Figure 5. Cellular migration and wound healing promoted by dimeric macrocycles.

(a) Captured images for migration of normal human RPTEC stimulated by hHGF (0.26 nM) or dimer macrocycles (20 nM) over 30 h. Cells were stained by calcein-AM. Scale bar, 200 μm. (b) Dose-dependent titration of cell migration stimulated by 0.4 pM–30 nM of hHGF (red), 40 pM–3,000 nM of aML5-PEG3 (blue), aMD4-PEG11 (orange), aMsD4-C6 (grey) as a negative control, or aMD5-PEG11 (green). Migrated cells were stained with calcein-AM and quantified by fluorescence intensity. s.d. was calculated from the results of experiments in triplicate. (c) Captured images of wound healing in NHEK promoted by various stimulants (also see Supplementary Movie 1). Wound-closure events in the presence or the absence of 0.25 nM hHGF or 100 nM dimeric macrocycles were monitored by a real-time cultured cell monitoring system.
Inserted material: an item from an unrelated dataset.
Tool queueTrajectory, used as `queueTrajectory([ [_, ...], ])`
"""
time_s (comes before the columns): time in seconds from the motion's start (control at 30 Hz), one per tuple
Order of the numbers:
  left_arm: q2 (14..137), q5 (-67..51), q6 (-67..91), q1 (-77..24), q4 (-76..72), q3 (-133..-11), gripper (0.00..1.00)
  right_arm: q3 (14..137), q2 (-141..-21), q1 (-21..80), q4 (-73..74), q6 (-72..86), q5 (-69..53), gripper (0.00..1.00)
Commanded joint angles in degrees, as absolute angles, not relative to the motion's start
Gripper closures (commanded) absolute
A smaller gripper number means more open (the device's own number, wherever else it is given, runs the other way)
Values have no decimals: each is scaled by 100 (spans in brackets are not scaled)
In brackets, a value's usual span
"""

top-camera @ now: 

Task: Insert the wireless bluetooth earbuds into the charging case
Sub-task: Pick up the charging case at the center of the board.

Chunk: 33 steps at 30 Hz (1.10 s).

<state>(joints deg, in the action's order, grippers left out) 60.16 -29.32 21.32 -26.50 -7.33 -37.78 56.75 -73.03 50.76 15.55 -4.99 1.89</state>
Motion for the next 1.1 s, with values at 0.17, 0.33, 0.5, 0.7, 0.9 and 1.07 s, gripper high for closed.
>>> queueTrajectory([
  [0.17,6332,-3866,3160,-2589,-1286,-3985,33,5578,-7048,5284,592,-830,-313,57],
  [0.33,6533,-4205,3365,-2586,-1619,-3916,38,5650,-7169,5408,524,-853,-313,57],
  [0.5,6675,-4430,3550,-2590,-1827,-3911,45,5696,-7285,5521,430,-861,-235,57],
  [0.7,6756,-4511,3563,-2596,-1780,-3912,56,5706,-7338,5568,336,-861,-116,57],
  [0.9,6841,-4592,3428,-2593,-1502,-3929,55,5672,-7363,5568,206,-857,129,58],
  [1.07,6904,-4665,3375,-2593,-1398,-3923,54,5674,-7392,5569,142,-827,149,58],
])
The images were taken at 4 and 50 h. Red broken lines indicate boundaries between cells in the monolayer and the scratched areas uncovered by cells. Scale bar, 500 μm. (d) Quantification of relative wound-closure areas. Error bars denote s.e.m. (n=3). *P<0.05, **P<0.01 (unpaired Student’s t-test) compared with Mock.